Type out the data again, word for word and in full.

# # # #

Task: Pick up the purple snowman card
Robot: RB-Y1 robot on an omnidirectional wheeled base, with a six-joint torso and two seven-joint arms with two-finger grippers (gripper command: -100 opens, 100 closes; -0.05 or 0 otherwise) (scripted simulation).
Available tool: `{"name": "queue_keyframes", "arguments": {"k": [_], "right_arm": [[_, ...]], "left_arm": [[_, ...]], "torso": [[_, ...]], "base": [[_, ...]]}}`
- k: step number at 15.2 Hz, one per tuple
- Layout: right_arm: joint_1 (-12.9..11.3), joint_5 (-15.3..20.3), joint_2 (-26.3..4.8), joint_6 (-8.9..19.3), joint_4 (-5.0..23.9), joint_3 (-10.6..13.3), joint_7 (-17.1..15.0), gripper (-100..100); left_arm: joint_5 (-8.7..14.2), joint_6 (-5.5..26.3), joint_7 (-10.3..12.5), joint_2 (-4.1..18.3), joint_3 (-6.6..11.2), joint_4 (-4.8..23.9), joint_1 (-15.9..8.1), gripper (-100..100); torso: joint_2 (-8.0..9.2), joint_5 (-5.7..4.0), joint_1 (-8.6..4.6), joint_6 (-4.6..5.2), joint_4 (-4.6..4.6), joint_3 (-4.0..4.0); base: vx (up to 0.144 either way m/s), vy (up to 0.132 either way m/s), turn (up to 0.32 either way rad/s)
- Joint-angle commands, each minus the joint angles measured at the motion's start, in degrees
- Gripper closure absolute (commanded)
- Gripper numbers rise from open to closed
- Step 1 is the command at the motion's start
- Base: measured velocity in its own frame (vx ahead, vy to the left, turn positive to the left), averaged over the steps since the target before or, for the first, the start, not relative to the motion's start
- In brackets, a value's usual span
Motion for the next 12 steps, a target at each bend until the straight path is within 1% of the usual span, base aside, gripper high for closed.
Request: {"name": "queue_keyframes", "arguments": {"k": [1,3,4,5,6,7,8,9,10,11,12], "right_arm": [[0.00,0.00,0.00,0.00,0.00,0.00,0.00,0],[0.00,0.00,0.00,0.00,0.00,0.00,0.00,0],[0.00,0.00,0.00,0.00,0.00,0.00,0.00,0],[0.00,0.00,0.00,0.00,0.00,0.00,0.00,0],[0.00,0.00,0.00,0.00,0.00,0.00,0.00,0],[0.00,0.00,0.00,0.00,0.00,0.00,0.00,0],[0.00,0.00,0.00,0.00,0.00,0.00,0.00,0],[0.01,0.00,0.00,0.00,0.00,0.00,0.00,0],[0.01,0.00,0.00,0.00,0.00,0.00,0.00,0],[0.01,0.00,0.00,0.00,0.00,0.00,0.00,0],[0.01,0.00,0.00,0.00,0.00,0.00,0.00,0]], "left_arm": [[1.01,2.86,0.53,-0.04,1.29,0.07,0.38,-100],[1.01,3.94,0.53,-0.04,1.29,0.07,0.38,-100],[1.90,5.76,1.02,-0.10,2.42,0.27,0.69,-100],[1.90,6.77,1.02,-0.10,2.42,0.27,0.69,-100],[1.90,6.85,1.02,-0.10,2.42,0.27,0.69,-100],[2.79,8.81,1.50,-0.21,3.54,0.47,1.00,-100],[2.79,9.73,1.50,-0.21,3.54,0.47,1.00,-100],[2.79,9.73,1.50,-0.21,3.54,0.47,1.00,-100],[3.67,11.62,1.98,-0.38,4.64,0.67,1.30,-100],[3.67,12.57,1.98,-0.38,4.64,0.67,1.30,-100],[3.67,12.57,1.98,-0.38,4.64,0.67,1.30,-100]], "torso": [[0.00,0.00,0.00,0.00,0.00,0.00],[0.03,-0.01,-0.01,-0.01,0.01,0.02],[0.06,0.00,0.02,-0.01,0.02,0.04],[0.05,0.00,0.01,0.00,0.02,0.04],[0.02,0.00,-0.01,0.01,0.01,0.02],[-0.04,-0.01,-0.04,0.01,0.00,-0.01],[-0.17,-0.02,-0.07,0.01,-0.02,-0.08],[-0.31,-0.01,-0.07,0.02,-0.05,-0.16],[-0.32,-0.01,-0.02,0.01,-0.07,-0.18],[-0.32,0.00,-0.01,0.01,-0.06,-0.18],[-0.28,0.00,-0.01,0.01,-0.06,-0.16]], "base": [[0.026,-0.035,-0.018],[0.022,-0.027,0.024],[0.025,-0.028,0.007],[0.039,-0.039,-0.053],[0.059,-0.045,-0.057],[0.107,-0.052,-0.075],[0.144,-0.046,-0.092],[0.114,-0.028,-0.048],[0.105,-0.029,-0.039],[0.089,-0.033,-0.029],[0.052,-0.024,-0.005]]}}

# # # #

§ SOLUTION
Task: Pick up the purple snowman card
Robot: RB-Y1 robot on an omnidirectional wheeled base, with a six-joint torso and two seven-joint arms with two-finger grippers (gripper command: -100 opens, 100 closes; -0.05 or 0 otherwise) (scripted simulation).
Available tool: `{"name": "queue_keyframes", "arguments": {"k": [_], "right_arm": [[_, ...]], "left_arm": [[_, ...]], "torso": [[_, ...]], "base": [[_, ...]]}}`
- k: step number at 15.2 Hz, one per tuple
- Layout: right_arm: joint_1 (-12.9..11.3), joint_5 (-15.3..20.3), joint_2 (-26.3..4.8), joint_6 (-8.9..19.3), joint_4 (-5.0..23.9), joint_3 (-10.6..13.3), joint_7 (-17.1..15.0), gripper (-100..100); left_arm: joint_5 (-8.7..14.2), joint_6 (-5.5..26.3), joint_7 (-10.3..12.5), joint_2 (-4.1..18.3), joint_3 (-6.6..11.2), joint_4 (-4.8..23.9), joint_1 (-15.9..8.1), gripper (-100..100); torso: joint_2 (-8.0..9.2), joint_5 (-5.7..4.0), joint_1 (-8.6..4.6), joint_6 (-4.6..5.2), joint_4 (-4.6..4.6), joint_3 (-4.0..4.0); base: vx (up to 0.144 either way m/s), vy (up to 0.132 either way m/s), turn (up to 0.32 either way rad/s)
- Joint-angle commands, each minus the joint angles measured at the motion's start, in degrees
- Gripper closure absolute (commanded)
- Gripper numbers rise from open to closed
- Step 1 is the command at the motion's start
- Base: measured velocity in its own frame (vx ahead, vy to the left, turn positive to the left), averaged over the steps since the target before or, for the first, the start, not relative to the motion's start
- In brackets, a value's usual span
Motion for the next 12 steps, a target at each bend until the straight path is within 1% of the usual span, base aside, gripper high for closed.
Request: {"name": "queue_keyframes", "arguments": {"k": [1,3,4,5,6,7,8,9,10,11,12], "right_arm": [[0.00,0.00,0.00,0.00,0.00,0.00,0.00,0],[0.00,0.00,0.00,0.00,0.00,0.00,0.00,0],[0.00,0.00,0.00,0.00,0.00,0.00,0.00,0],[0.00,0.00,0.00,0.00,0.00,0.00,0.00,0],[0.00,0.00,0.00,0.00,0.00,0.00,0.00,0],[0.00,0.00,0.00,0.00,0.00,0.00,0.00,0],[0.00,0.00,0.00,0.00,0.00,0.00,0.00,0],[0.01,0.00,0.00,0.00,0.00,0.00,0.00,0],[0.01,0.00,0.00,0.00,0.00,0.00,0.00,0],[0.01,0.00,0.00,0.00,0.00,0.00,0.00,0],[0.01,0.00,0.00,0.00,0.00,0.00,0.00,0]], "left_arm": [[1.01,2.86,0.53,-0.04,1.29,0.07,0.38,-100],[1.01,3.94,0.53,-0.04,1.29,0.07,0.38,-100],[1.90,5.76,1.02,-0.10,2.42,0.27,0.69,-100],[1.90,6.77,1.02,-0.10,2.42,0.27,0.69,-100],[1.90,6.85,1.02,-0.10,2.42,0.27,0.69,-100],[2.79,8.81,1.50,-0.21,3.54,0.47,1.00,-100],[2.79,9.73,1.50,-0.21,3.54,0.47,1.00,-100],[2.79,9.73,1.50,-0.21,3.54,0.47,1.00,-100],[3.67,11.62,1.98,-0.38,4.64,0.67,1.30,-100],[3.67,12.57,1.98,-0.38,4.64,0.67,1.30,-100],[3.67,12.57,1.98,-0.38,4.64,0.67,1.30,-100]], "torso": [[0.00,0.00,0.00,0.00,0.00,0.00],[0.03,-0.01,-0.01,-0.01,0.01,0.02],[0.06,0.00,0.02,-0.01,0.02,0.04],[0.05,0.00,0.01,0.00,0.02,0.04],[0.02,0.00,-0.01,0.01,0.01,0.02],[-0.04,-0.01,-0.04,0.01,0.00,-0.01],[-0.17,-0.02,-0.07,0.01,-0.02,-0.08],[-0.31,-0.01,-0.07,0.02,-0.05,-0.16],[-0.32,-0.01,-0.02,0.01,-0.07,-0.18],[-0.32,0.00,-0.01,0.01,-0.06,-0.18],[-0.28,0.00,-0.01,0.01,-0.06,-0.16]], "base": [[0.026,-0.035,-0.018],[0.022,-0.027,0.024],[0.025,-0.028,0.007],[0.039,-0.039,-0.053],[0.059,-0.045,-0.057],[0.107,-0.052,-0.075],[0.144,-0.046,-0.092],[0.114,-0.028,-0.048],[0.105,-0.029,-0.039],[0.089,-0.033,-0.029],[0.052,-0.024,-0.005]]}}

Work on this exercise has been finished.